Do you mean the one which comes with the plug? Or can be bought separately. It looks like this.

It has the same DH as the 5 button remote. You can find it in the github repo too.

Yup
i found it. It’s working well for me on ST. Thanks!

Is the ‘Wireless Dimmer’, that has recently been released, the same thing as the two button remote in the outlet kit? In the UK the outlet is £10, the dimmer £6, and the outlet kit £19 so there is something of a premium for the kit.

No, the 2 button remote is just on/off. It doesn’t dim. The dimmer kit must include the puck style dial dimmer.

But you say the outlet kit includes the on-off remote and the outlet and is 3 pounds more than them separately? That doesn’t sound right to me.

The 2 button remote is called dimmer in some places. Indeed it can dim the IKEA bulbs directly. The puck is the old dimmer. The two button switch is the new dimmer. There are sets with old or new dimmer and bulb. And there is the new dimmer/two button remote and the plug.

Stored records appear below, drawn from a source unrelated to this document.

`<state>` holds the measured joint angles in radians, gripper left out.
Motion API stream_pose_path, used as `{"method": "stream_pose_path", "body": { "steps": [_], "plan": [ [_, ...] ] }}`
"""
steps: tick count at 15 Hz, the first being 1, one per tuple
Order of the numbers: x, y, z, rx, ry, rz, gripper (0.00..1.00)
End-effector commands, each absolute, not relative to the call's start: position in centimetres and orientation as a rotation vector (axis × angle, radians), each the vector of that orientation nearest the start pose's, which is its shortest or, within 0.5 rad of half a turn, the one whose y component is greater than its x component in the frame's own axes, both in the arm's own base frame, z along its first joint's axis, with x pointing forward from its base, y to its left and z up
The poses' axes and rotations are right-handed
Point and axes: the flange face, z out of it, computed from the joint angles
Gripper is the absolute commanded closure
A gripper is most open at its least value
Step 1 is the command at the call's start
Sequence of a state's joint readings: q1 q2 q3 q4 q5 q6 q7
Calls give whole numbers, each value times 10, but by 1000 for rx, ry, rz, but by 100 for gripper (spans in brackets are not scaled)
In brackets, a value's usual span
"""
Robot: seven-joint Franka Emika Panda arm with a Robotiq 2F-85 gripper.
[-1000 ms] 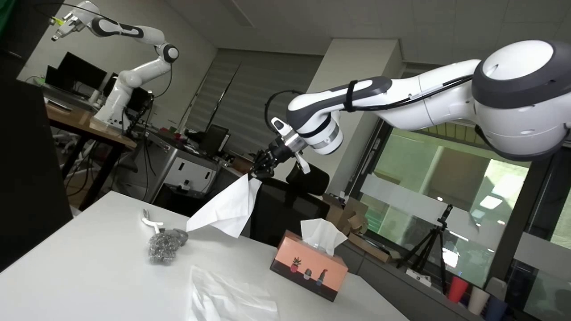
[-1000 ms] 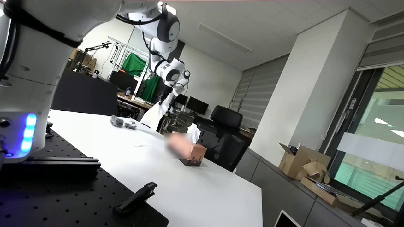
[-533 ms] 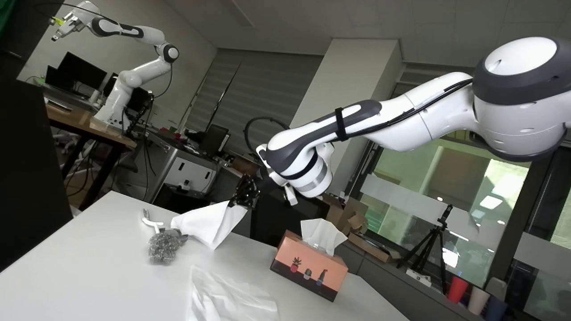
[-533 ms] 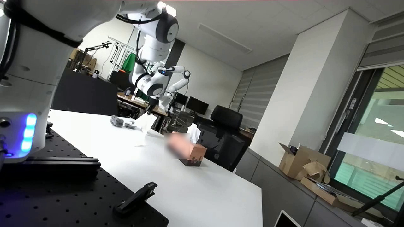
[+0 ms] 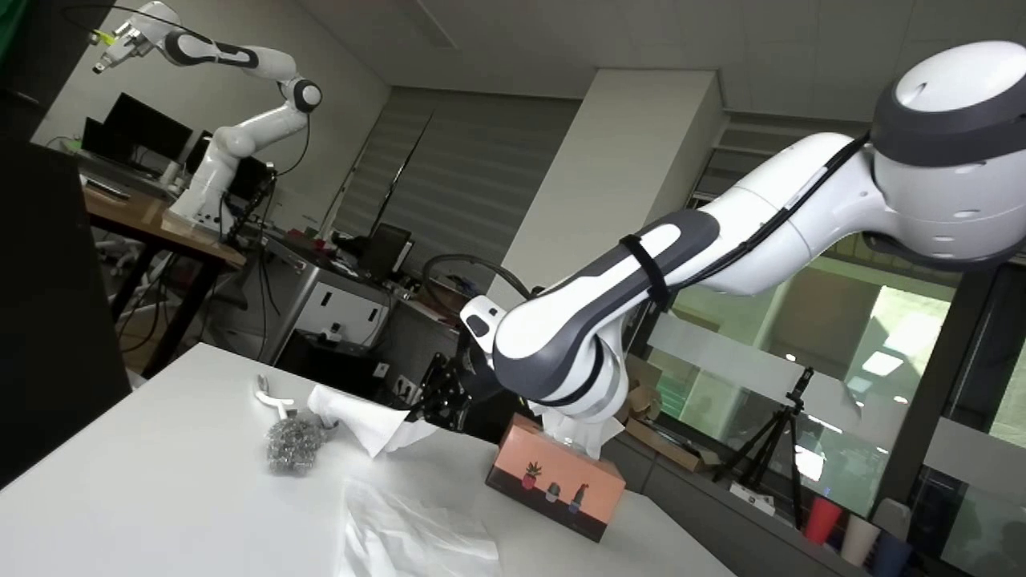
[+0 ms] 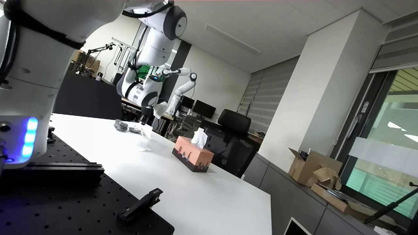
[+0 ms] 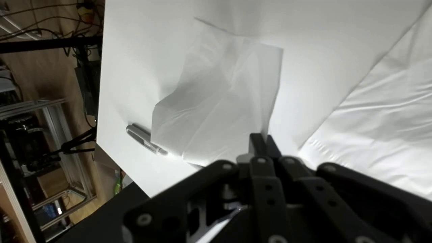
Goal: Take a piece of tissue from the tissue box and put it on the table
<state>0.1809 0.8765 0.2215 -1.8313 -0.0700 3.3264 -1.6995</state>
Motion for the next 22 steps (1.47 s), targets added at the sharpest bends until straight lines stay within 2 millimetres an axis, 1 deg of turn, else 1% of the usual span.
{"method": "stream_pose_path", "body": {
  "steps": [1, 3, 5, 6, 7, 11, 13, 14, 17, 18, 19, 20, 21, 22],
  "plan": [
    [592, 218, 163, 1444, 2276, 765, 100],
    [583, 198, 174, 1443, 2244, 719, 100],
    [575, 187, 178, 1432, 2248, 671, 100],
    [572, 185, 180, 1435, 2262, 653, 74],
    [568, 184, 181, 1420, 2285, 640, 73],
    [553, 194, 189, 1371, 2399, 632, 47],
    [549, 198, 195, 1358, 2437, 640, 33],
    [548, 199, 201, 1352, 2453, 647, 27],
    [550, 197, 229, 1372, 2454, 662, 7],
    [550, 197, 240, 1376, 2457, 666, 1],
    [551, 199, 246, 1380, 2483, 672, 0],
    [558, 203, 227, 1381, 2460, 682, 10],
    [558, 204, 236, 1380, 2471, 684, 4],
    [558, 203, 242, 1380, 2475, 685, 0]
  ]
}}
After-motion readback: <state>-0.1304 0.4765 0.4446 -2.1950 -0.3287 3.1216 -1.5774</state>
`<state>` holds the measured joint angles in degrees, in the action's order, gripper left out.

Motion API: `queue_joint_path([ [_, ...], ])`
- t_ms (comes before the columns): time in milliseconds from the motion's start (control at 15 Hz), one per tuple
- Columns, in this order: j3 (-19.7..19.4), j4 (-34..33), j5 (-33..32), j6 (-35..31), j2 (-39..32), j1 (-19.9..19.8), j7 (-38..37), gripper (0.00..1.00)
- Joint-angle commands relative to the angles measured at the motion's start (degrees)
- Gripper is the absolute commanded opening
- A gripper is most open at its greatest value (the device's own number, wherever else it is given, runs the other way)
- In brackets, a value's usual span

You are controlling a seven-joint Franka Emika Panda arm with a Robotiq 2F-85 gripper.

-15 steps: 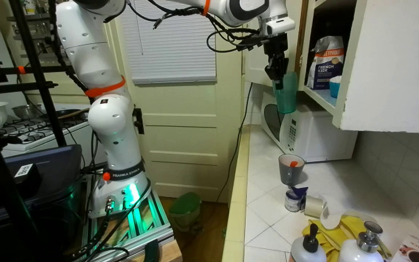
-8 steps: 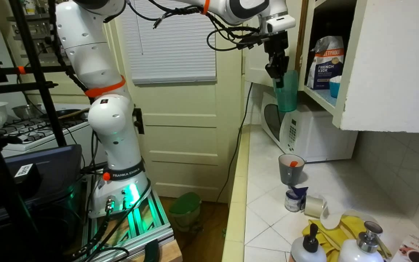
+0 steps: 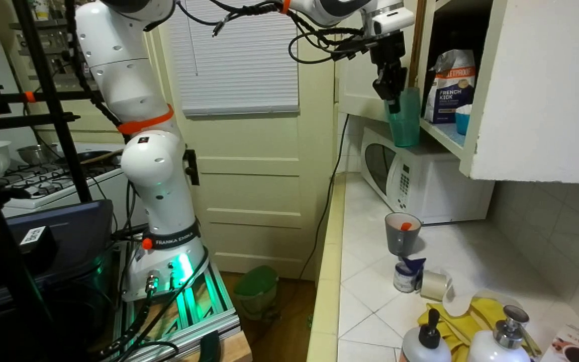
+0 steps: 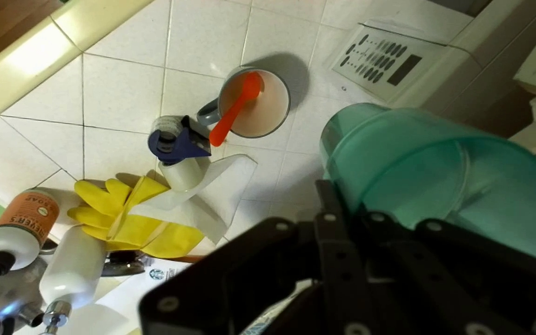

In the IKEA environment the two button switch when pressed long, is capable to dim. In Smartthings it is just held, due to the command goes trough the hub and the cloud. When directly connected to the bulb and held, it send the same message repeatedly and the bulb decodes that as dimming steps. The DH decodes the repeated message only once and knows that is held state.

3 pounds more, because they already paired them for you. Hahaha


Uhm
excuse me?!? The device is paired directly to the hub via zigbee so, that doesn’t make a bit of difference. I am not seeing a release event from the button, possibly because of the difference between ZHA and Touchlink pairing. But the cloud has nothing to do with it.

For example, Deconz doesn’t even expose the held. In that system it is simply a 2 button on/off remote. So, it all depends on what has been exposed in the binding to the device.

You can write your own code, where the held messages is decoded every time and it counts how many times. But at the end when you release it, it will not send anymore messages. Then your lights would react, according how many message was received.
As it sends the messages quite often, you can produce race conditions in the DH, especially if you would use together with a SmartApp to control the brightness. The race condition would make it a bad user experience.
In IKEA world, the device is directly sending the messages to the bulb, no hub required, no cloud processing, no delay. The bulb reacts on each message, no need to pass it to another SmartApp. That is why there it can work as a normal dimmer.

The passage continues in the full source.